### What is expected:
The expected result is the full listing, retyped exactly, without a single picture.

BEGIN Data excerpt

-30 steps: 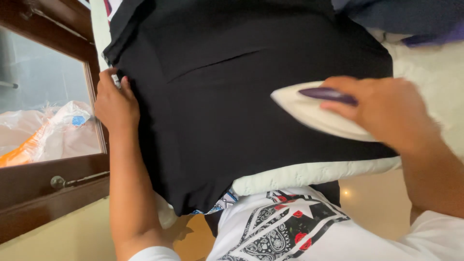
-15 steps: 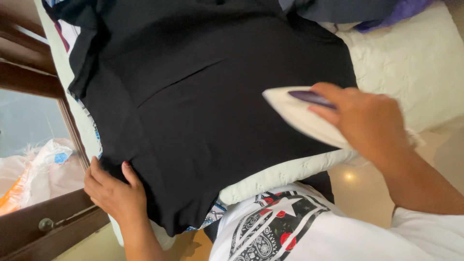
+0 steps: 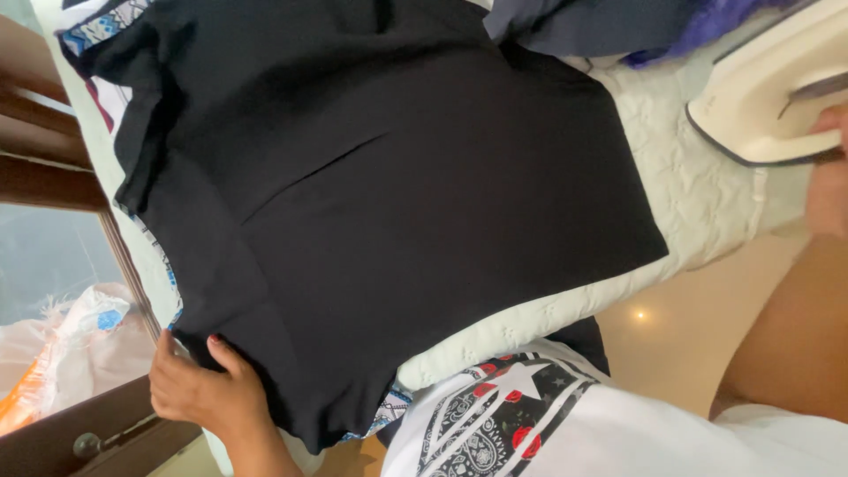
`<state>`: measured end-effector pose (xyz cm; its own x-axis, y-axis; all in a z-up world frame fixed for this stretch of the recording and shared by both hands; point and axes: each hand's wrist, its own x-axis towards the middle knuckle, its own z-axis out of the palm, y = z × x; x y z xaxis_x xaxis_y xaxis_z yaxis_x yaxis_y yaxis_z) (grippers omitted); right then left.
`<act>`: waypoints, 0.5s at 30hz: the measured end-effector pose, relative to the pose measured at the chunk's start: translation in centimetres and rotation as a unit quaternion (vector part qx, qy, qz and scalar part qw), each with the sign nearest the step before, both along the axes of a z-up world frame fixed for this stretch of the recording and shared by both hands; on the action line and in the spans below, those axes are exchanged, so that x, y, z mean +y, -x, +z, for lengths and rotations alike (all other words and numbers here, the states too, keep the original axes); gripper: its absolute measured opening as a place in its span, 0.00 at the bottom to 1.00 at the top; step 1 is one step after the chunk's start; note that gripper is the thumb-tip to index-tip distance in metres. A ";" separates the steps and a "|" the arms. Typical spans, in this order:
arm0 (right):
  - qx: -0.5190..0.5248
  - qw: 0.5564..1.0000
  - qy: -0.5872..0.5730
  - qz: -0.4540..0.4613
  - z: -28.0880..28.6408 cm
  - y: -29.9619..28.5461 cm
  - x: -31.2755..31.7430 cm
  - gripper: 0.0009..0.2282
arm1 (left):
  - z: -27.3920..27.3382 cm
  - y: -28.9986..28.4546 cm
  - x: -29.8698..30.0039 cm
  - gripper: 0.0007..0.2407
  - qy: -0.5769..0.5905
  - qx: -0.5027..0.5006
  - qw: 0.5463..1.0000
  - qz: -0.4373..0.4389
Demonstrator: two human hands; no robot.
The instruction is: The person irons a black garment on a white ironing board using a white and purple iron. They smooth the fabric with their hands, iron different sections, and then fold the garment into a compact stack.
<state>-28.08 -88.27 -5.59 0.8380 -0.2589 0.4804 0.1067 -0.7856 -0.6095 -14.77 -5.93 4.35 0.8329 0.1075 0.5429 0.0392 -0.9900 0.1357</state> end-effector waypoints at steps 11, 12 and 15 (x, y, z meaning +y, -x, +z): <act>-0.241 0.916 -0.313 -0.074 7.2 -7.6 17.8 0.24 | 1.1 0.1 -1.0 0.28 0.075 -0.023 0.997 0.004; -0.242 0.915 -0.312 -0.076 7.7 -7.6 18.1 0.24 | 1.3 0.1 -1.2 0.28 0.075 -0.023 0.997 0.001; -0.240 0.935 -0.257 -0.037 8.9 -8.0 18.7 0.18 | 1.6 0.5 -1.2 0.31 0.151 -0.014 0.988 0.007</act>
<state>-20.10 -69.55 3.32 0.5282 -0.6077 0.5931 0.4227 -0.4176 -0.8043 -15.25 -7.18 5.99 0.8153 0.2798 0.5070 0.0449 -0.9035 0.4262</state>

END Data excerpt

### Exercise output:
-30 steps: 
-15 steps: 
+0 steps: 
`<state>`: measured end-effector pose (xyz cm; its own x-axis, y-axis; all in a z-up world frame fixed for this stretch of the recording and shared by both hands; point and axes: each hand's wrist, its own x-axis towards the middle knuckle, its own z-axis out of the palm, y = z × x; x y z xaxis_x xaxis_y xaxis_z yaxis_x yaxis_y yaxis_z) (grippers omitted); right then left.
`<act>`: waypoints, 0.5s at 30hz: the measured end-effector pose, relative to the pose measured at the chunk's start: translation in centimetres and rotation as a unit quaternion (vector part qx, qy, qz and scalar part qw), each with the sign nearest the step before, both along the axes of a z-up world frame fixed for this stretch of the recording and shared by both hands; on the action line and in the spans below, those axes are exchanged, so that x, y, z mean +y, -x, +z, for lengths and rotations alike (all other words and numbers here, the states too, keep the original axes); gripper: its absolute measured opening as a place in its span, 0.00 at the bottom to 1.00 at the top; step 1 is one step after the chunk's start; note that gripper is the thumb-tip to index-tip distance in metres. A ";" separates the steps and a "|" the arms. Typical spans, in this order:
arm0 (right):
  - qx: -0.5190..0.5248
  - qw: 0.5564..1.0000
  - qy: -0.5872..0.5730
  - qz: -0.4540..0.4613
  - z: -28.0880..28.6408 cm
  - y: -29.9619..28.5461 cm
  - x: -31.2755..31.7430 cm
  - gripper: 0.0009..0.2282
arm1 (left):
  - z: -27.3920..27.3382 cm
  - y: -28.9986..28.4546 cm
  - x: -29.8698..30.0039 cm
  - gripper: 0.0007..0.2407
  - qy: -0.5769..0.5905
  - qx: -0.5027..0.5006
  - qw: 0.5463..1.0000
  - qz: -0.4373..0.4389
Demonstrator: two human hands; no robot.
The instruction is: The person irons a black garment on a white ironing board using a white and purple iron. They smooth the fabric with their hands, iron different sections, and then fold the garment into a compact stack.
<state>-28.08 -88.27 -5.59 0.8380 -0.2589 0.4804 0.1067 -0.7856 -0.6095 -14.77 -5.93 4.35 0.8329 0.1075 0.5429 0.0392 -0.9900 0.1357</state> end-effector waypoints at steps 11, 12 and 15 (x, y, z meaning +y, -x, +z): <act>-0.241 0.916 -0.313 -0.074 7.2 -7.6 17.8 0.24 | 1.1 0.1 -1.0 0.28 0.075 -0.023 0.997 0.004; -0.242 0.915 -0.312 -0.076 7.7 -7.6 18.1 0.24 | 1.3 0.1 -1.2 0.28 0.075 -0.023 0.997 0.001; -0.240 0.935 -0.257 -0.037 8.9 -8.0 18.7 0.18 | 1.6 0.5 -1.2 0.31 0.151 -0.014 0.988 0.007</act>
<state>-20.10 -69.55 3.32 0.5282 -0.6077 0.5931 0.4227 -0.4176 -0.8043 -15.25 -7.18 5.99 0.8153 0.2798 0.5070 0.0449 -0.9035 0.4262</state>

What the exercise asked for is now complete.